§ **WORK REQUEST**: Using the data below, copy out all lines with the word "gives".

*** Opening DATA FOR ANALYSIS ***

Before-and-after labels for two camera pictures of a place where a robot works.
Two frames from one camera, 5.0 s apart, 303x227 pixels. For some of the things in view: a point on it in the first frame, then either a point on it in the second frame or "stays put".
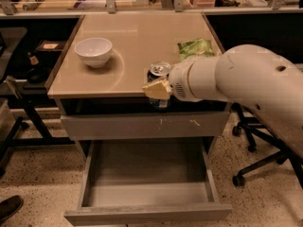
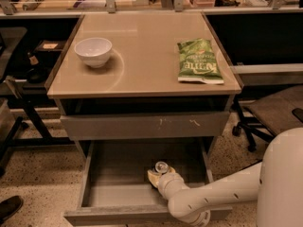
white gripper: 179,79 -> 165,181
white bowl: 95,51 stays put
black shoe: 9,206 stays put
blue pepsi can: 159,71 -> 161,166
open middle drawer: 141,182 stays put
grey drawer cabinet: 98,89 stays put
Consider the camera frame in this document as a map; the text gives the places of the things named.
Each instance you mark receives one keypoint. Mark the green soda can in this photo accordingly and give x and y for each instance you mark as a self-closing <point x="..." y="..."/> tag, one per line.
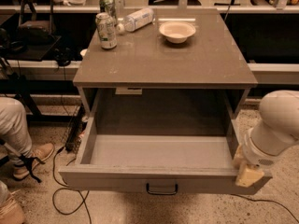
<point x="106" y="30"/>
<point x="108" y="6"/>

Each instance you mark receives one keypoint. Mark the white bowl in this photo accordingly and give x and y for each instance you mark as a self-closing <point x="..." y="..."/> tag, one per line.
<point x="177" y="32"/>

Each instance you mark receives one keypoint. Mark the grey top drawer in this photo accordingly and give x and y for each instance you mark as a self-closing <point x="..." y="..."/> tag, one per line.
<point x="162" y="142"/>

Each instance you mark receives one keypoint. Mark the black headphones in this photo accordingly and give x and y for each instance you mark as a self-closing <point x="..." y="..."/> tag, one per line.
<point x="63" y="57"/>

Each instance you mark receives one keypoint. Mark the black bag on shelf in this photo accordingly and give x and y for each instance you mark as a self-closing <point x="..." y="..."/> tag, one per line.
<point x="35" y="31"/>

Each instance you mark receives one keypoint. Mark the tan shoe bottom left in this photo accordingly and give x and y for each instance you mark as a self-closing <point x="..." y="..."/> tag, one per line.
<point x="10" y="210"/>

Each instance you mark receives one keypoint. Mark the rear green soda can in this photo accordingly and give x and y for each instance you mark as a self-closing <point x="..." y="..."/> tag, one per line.
<point x="108" y="6"/>

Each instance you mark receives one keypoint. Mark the tan boot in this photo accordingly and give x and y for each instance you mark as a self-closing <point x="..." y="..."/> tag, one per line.
<point x="28" y="164"/>

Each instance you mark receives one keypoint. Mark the front green soda can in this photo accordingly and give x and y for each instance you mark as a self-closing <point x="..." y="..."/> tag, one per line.
<point x="106" y="30"/>

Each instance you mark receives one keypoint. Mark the grey drawer cabinet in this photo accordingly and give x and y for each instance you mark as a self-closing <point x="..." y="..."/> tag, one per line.
<point x="144" y="59"/>

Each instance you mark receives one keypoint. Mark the person leg beige trousers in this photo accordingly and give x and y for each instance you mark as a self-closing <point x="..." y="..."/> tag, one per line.
<point x="13" y="126"/>

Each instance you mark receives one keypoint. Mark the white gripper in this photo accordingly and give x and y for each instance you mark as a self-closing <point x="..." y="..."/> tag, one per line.
<point x="252" y="156"/>

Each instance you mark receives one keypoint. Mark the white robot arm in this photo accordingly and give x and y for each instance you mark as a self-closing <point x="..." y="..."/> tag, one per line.
<point x="277" y="130"/>

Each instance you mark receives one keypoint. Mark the clear plastic water bottle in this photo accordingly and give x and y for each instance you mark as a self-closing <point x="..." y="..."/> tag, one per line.
<point x="135" y="21"/>

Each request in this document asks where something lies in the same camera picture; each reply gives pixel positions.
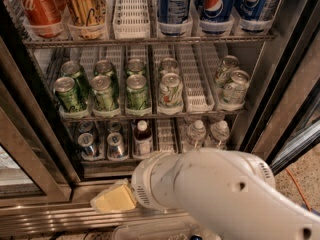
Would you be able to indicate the clear water bottle left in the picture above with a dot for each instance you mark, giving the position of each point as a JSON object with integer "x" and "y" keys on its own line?
{"x": 194, "y": 136}

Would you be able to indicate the white diet can rear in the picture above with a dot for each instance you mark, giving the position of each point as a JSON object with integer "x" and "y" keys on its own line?
{"x": 168, "y": 65}

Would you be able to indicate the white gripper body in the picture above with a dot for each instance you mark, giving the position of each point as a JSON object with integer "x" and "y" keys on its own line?
{"x": 144, "y": 183}

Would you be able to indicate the blue pepsi can right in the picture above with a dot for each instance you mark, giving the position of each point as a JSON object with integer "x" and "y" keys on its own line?
{"x": 256, "y": 16}

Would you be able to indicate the empty white top lane tray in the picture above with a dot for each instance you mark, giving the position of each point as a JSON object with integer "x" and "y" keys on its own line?
{"x": 131, "y": 19}

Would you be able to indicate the stainless steel fridge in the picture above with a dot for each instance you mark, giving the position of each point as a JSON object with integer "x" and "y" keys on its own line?
{"x": 47, "y": 182}

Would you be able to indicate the white diet can front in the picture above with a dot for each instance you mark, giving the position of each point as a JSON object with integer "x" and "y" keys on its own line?
{"x": 170, "y": 93}

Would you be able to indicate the empty white lane tray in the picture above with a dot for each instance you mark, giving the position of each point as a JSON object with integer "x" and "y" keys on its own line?
{"x": 131, "y": 19}
{"x": 198, "y": 96}

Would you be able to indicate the green can lane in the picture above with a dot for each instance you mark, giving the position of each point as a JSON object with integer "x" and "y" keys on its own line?
{"x": 68, "y": 94}
{"x": 107, "y": 68}
{"x": 103, "y": 94}
{"x": 135, "y": 66}
{"x": 76, "y": 71}
{"x": 137, "y": 92}

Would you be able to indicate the clear water bottle right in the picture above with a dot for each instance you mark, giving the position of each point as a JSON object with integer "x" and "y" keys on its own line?
{"x": 218, "y": 135}

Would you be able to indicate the brown drink bottle white cap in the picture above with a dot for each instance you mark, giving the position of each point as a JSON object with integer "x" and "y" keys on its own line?
{"x": 143, "y": 139}

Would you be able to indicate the empty white middle lane tray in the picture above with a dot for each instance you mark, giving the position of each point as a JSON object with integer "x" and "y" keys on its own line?
{"x": 198, "y": 96}

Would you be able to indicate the silver can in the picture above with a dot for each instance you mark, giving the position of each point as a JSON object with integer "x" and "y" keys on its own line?
{"x": 235, "y": 89}
{"x": 87, "y": 127}
{"x": 226, "y": 66}
{"x": 88, "y": 144}
{"x": 114, "y": 126}
{"x": 116, "y": 147}

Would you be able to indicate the silver can bottom front left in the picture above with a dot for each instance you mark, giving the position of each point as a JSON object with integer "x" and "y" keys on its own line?
{"x": 88, "y": 144}

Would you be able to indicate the blue pepsi can middle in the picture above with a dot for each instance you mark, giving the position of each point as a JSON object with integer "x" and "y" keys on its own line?
{"x": 215, "y": 14}

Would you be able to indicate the silver can bottom rear left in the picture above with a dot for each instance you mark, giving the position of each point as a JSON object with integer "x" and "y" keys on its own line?
{"x": 87, "y": 127}

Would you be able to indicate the fridge door right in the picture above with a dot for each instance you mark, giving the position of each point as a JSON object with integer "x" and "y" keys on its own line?
{"x": 294, "y": 127}

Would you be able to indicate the blue pepsi can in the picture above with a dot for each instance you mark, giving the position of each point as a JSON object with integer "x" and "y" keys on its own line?
{"x": 173, "y": 16}
{"x": 256, "y": 16}
{"x": 215, "y": 14}

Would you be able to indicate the red cola can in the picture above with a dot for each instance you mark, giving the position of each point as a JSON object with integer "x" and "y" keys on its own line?
{"x": 43, "y": 14}

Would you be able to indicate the clear water bottle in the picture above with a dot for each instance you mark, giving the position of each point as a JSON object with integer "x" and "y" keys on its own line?
{"x": 194, "y": 136}
{"x": 218, "y": 135}

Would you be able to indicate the blue pepsi can left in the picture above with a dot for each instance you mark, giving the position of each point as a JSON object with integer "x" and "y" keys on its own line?
{"x": 173, "y": 16}

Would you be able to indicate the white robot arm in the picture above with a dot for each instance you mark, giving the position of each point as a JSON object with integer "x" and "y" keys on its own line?
{"x": 231, "y": 193}

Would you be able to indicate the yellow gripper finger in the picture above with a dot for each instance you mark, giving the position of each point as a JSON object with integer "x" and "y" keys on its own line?
{"x": 117, "y": 198}

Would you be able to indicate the white diet can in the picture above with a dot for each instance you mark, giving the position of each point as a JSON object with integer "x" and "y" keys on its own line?
{"x": 170, "y": 93}
{"x": 168, "y": 65}

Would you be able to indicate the silver can right rear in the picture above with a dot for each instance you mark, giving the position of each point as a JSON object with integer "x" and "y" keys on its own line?
{"x": 226, "y": 66}

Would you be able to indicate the gold soda can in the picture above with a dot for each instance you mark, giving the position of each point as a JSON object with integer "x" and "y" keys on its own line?
{"x": 87, "y": 16}

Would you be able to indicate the silver can right front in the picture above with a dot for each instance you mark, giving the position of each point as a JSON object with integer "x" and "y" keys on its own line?
{"x": 235, "y": 89}

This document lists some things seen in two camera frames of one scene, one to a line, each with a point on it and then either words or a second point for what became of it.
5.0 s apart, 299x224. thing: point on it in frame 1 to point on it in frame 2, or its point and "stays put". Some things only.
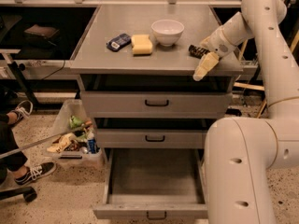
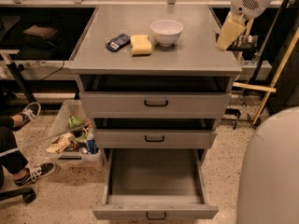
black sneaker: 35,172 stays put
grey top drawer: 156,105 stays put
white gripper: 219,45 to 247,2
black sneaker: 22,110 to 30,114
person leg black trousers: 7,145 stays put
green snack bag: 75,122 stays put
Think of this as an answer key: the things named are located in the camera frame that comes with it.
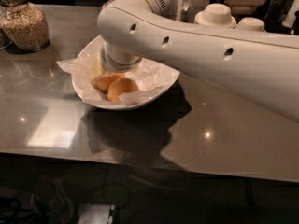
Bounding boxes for orange fruit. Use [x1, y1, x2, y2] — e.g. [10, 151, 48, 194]
[107, 78, 139, 102]
[93, 73, 124, 92]

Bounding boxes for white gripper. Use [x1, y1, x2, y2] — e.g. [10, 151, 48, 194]
[90, 42, 142, 81]

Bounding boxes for small stack paper bowls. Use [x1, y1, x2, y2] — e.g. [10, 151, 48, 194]
[235, 17, 265, 32]

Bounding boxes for white bowl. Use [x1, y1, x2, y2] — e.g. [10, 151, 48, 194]
[71, 36, 179, 110]

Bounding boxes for white paper liner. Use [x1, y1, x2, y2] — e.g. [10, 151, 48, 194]
[56, 40, 181, 106]

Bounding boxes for orange fruit front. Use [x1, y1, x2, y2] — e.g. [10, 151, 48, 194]
[107, 78, 139, 102]

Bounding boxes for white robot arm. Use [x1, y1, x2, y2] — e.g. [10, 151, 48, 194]
[97, 0, 299, 120]

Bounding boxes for glass jar with grains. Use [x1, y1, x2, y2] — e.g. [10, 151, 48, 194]
[1, 0, 50, 52]

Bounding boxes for glass jar at left edge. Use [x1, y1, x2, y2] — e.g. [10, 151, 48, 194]
[0, 7, 12, 49]

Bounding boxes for large stack paper bowls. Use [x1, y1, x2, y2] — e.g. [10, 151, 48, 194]
[194, 3, 236, 28]

*** Closing DATA FOR ANALYSIS ***

§ **EXPECTED OUTPUT**:
Consider the camera frame in this document as a map; the text gives the places of the things named.
Each request in this document asks where something lies in the same camera picture; each reply gives pixel positions.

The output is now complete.